Copy out exactly the lines below that run from the one holding "Give the mask of every instance of the plastic" to the one holding "Give the mask of every instance of the hand", keeping both of those lines and no others.

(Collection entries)
──────────────────────────────

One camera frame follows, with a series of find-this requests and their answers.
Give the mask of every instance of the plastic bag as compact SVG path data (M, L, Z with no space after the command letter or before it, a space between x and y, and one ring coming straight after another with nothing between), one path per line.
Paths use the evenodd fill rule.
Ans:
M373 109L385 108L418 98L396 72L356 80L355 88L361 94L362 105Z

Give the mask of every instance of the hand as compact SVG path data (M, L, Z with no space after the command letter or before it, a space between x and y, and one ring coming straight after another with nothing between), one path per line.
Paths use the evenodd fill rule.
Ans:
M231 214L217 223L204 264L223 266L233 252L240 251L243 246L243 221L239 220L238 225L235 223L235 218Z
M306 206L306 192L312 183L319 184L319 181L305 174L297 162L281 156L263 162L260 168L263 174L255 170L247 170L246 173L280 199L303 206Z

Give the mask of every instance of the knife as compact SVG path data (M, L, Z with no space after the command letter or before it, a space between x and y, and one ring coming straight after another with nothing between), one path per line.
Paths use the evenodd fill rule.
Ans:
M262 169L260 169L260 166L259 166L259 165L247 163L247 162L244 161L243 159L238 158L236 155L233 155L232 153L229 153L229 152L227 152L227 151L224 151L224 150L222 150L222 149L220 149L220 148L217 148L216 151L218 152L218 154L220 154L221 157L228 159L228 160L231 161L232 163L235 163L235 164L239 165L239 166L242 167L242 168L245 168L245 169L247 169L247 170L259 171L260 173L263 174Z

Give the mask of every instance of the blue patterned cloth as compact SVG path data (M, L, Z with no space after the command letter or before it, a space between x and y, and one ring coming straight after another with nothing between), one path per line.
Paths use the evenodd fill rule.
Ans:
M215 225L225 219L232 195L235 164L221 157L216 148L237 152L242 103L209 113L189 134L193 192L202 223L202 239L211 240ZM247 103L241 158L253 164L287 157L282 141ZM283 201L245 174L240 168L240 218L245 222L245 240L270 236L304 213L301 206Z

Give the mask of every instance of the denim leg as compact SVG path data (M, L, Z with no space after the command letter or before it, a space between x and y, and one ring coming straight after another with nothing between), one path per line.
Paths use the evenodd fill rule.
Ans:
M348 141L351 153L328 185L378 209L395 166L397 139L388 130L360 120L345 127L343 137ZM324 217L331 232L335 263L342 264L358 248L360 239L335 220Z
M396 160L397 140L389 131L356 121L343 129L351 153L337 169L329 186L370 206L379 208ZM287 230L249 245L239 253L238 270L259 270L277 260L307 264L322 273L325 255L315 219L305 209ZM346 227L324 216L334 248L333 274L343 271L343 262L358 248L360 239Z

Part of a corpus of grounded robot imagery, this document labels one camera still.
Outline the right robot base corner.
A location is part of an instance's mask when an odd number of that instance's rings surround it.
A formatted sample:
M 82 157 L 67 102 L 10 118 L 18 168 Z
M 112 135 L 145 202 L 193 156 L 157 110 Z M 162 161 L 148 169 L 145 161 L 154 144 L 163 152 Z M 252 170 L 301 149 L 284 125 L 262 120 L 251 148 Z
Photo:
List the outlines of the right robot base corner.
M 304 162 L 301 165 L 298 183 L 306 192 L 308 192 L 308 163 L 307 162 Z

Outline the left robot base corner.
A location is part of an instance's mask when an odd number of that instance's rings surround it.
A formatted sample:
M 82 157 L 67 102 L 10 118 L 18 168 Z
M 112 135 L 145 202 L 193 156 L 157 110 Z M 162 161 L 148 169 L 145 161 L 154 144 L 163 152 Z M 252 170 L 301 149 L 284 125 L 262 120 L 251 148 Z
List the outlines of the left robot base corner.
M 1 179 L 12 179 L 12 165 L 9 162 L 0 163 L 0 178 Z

──────────────────────────────

◆ RESPONSE TO THIS EXERCISE
Give the mask of every instance of the plastic bag as compact SVG path data (M, L, Z with no space after the command letter or before it, a space between x and y, and one ring coming straight after another with nothing between), one path per line.
Paths use the evenodd fill rule.
Ans:
M373 109L385 108L418 98L396 72L356 80L355 88L361 94L362 105Z

Give the mask of every instance of the hand as compact SVG path data (M, L, Z with no space after the command letter or before it, a space between x and y, and one ring coming straight after another with nothing between), one path per line.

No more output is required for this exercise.